The enforcement side also raises the stakes. Article 168 gives the Central Bank a wide range of administrative measures. These include rectification orders, activity restrictions, license conditions, licence revocation, and significant fines. The law allows a fine of up to AED 1 billion for a violating licensed financial institution, and it also provides for penalties for carrying on or promoting financial activities without a license.

The broader message is that the UAE has moved toward a more explicit and technology-aware regulatory perimeter. The law does not outlaw innovation, and it does not say every technology provider needs a license. But it does make it harder for businesses to rely on technical structure alone to argue that a regulated financial activity sits outside the Central Bank’s reach.

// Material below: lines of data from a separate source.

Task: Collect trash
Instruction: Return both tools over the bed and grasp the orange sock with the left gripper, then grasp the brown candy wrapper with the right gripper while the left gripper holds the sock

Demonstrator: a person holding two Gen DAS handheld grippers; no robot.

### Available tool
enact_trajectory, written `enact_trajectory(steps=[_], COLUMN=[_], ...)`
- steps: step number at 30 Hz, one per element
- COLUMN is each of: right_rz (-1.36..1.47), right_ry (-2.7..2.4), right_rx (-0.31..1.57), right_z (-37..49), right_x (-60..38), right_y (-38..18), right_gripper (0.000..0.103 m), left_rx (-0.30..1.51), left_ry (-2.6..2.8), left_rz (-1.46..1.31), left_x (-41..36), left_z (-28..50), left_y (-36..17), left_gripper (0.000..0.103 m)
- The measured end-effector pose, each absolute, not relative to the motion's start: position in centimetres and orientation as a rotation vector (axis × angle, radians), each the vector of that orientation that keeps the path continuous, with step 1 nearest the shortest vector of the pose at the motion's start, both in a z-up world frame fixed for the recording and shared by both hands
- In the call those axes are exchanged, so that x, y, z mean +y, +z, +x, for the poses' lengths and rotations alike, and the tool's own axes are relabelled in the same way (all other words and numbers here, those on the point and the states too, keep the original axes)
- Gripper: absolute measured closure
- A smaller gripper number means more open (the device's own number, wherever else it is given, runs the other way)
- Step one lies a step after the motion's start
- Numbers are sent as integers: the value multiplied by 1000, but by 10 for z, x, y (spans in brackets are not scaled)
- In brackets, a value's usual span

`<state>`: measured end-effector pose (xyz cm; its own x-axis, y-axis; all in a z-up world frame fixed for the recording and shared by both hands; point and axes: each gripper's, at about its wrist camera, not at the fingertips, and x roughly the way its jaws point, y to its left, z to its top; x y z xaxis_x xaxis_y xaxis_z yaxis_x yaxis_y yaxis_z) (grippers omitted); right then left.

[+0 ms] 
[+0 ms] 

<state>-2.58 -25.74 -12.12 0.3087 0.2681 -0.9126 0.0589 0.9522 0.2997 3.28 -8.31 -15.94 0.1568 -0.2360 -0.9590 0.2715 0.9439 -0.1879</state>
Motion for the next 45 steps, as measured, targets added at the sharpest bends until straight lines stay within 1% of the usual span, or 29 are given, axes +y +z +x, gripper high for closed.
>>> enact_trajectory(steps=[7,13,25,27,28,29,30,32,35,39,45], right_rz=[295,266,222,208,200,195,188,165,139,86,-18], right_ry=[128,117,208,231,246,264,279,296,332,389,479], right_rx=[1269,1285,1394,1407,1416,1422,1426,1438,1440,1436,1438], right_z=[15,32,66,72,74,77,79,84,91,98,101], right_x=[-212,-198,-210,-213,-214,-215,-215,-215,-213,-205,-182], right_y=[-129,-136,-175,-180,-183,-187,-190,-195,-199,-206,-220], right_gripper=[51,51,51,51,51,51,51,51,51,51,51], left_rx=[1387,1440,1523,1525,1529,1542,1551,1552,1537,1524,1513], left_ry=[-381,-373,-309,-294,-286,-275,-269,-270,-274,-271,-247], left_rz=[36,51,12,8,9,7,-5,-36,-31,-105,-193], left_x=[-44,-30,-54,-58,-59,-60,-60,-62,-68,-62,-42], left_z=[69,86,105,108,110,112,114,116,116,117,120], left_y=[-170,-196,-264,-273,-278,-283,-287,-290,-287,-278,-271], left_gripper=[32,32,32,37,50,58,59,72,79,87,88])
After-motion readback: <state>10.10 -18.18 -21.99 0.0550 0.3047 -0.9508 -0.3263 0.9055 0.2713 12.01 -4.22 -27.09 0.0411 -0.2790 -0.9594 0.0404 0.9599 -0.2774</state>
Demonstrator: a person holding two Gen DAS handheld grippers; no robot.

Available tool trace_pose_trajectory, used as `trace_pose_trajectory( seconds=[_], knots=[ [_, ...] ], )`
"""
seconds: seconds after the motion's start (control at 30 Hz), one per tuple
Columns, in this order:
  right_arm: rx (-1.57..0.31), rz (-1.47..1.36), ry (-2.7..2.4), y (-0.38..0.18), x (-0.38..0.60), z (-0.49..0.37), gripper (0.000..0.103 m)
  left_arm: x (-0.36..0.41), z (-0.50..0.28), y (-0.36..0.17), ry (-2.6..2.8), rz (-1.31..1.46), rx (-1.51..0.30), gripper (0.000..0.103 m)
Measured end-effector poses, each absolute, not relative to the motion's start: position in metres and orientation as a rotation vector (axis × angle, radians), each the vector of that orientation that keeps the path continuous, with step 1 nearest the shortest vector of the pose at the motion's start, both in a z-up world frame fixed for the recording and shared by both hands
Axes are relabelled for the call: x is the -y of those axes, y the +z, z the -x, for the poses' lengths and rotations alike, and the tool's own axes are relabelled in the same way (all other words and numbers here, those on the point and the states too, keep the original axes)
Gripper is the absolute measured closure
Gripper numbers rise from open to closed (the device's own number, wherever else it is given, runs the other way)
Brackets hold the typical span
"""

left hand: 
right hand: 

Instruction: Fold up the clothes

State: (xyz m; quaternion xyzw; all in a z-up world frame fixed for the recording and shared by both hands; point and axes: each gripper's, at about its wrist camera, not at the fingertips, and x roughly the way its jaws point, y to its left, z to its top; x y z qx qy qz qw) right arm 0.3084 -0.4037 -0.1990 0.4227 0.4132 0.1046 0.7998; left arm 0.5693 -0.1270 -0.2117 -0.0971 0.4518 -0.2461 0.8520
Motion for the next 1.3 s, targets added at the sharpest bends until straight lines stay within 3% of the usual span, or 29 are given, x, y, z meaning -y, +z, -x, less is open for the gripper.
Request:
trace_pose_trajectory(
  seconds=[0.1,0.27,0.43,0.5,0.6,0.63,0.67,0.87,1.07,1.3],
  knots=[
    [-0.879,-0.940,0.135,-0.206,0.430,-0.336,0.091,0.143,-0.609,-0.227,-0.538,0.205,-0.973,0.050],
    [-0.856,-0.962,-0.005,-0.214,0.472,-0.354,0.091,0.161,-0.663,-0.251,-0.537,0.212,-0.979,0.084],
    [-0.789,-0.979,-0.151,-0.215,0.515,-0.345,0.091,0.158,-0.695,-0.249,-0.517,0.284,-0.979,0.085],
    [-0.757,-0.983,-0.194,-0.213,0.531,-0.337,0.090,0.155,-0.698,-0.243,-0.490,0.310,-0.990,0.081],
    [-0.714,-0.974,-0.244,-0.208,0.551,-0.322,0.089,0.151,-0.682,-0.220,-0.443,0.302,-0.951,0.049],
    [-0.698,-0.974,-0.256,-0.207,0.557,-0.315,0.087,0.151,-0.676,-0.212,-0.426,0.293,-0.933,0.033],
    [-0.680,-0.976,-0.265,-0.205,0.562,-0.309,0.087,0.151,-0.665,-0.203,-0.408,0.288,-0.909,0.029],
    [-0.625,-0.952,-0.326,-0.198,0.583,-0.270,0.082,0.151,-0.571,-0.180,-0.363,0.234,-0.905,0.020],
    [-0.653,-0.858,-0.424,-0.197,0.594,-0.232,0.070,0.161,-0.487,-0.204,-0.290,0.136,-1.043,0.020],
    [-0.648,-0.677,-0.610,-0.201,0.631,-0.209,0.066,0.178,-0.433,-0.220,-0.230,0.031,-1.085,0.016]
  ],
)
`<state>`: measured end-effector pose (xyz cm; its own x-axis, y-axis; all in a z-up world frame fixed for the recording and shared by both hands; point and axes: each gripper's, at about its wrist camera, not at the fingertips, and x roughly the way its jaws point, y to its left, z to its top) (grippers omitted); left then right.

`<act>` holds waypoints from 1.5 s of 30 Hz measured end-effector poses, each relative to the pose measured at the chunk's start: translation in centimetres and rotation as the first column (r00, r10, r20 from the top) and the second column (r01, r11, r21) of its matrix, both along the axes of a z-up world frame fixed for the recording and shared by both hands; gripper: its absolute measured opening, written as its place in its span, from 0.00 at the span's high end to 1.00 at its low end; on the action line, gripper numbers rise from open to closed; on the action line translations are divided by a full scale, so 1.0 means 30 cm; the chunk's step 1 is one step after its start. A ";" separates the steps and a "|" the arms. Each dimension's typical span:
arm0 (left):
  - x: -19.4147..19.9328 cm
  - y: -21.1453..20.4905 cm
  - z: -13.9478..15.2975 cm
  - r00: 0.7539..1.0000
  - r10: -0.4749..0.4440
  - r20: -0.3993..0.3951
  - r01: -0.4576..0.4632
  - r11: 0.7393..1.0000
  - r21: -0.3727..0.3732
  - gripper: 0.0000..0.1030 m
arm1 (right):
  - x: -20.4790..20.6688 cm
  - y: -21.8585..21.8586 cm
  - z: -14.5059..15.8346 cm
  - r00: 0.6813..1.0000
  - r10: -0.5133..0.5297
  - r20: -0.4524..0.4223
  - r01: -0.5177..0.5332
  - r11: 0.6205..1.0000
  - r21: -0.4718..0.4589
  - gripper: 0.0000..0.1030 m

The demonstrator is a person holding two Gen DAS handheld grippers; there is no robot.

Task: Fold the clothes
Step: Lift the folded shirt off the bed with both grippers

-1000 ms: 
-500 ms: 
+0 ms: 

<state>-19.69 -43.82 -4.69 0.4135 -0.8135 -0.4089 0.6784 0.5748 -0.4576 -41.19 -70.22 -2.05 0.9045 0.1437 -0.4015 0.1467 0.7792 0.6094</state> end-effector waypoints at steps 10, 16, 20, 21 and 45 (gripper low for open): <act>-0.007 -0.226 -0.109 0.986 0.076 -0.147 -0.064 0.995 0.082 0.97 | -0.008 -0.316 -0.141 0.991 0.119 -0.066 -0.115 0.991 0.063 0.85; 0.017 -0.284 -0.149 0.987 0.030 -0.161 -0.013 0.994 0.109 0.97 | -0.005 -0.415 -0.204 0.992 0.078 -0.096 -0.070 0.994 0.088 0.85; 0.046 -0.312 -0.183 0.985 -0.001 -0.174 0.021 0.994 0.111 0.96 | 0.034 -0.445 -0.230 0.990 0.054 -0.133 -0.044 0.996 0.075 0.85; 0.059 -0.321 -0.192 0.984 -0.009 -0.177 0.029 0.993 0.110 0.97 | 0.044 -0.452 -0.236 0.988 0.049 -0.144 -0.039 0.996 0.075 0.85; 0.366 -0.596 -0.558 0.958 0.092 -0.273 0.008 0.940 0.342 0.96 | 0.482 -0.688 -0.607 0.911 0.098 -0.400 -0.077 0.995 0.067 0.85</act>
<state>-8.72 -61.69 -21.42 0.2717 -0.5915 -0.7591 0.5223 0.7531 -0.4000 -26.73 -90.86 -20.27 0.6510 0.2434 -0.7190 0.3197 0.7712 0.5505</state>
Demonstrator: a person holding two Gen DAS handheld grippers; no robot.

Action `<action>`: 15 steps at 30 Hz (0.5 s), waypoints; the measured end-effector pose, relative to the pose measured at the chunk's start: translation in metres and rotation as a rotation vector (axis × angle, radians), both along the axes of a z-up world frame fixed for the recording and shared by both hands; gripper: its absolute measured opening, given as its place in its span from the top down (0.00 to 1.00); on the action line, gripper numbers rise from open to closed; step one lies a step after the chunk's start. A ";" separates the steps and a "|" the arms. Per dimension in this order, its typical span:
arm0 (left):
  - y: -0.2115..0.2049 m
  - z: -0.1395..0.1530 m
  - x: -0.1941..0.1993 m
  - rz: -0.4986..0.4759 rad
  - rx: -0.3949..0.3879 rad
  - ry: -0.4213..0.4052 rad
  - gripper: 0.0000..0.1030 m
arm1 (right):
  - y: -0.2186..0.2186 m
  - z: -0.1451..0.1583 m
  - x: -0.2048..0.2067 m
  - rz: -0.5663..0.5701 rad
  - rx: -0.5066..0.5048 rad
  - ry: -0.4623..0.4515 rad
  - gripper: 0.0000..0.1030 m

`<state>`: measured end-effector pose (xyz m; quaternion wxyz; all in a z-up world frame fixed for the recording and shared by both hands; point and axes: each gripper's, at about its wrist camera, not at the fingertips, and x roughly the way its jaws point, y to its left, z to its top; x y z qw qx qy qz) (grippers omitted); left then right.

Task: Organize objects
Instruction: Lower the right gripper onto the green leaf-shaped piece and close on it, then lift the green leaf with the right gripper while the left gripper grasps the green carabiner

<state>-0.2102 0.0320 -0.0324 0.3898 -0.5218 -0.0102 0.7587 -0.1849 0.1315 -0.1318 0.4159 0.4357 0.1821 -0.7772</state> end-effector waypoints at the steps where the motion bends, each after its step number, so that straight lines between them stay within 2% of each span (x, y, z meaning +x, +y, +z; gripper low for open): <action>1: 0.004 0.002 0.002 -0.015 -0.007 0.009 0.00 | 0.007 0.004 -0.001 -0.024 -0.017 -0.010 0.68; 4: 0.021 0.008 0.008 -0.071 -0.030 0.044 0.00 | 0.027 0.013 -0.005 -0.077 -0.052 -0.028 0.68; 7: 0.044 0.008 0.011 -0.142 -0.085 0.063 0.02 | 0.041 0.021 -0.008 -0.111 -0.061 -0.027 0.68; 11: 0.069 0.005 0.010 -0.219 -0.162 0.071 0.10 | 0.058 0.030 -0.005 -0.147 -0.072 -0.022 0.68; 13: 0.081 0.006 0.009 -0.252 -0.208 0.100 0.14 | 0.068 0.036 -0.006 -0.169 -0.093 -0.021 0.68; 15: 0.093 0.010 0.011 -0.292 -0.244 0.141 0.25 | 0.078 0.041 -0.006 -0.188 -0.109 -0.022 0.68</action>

For firms operating in fintech, payments, digital finance, and virtual-asset-linked payment services, the period running to 16 September 2026 is best understood as a classification and compliance window. The closer a business sits to the actual delivery of regulated financial services, the more important that review becomes.

Key Takeaways

  • Federal Decree-Law No. 6 of 2025 took effect on 16 September 2025 and gives affected entities one year to reconcile their positions, pointing to a 16 September 2026 compliance deadline unless extended.
  • Article 61 broadens and clarifies the list of licensed financial activities, including open finance services, payment services using virtual assets, stored value services, retail payments, and digital money services.
  • Article 62 confirms that licensed financial activities remain regulated even when delivered through emerging technologies such as DeFi, payment tokens, platforms, dApps, or protocols, but the Central Bank says purely technical service providers are not automatically captured if they do not themselves carry on or facilitate the regulated activity on a professional basis.
  • The law distinguishes between virtual assets used for payment functions and virtual assets used for investment or trading purposes, which may place similar-looking businesses under different regulatory frameworks.
  • Enforcement risk is materially higher under the new framework, including the possibility of strong administrative action and fines that can reach up to AED 1 billion for violating licensed financial institutions.

Sources: Central Bank of the UAE, UAE Legislation.


Disclaimer: This content is for educational and informational purposes only. It is not legal, financial, investment, cybersecurity, medical, business, career, or other professional advice. Verify important information with official sources or qualified professionals before acting.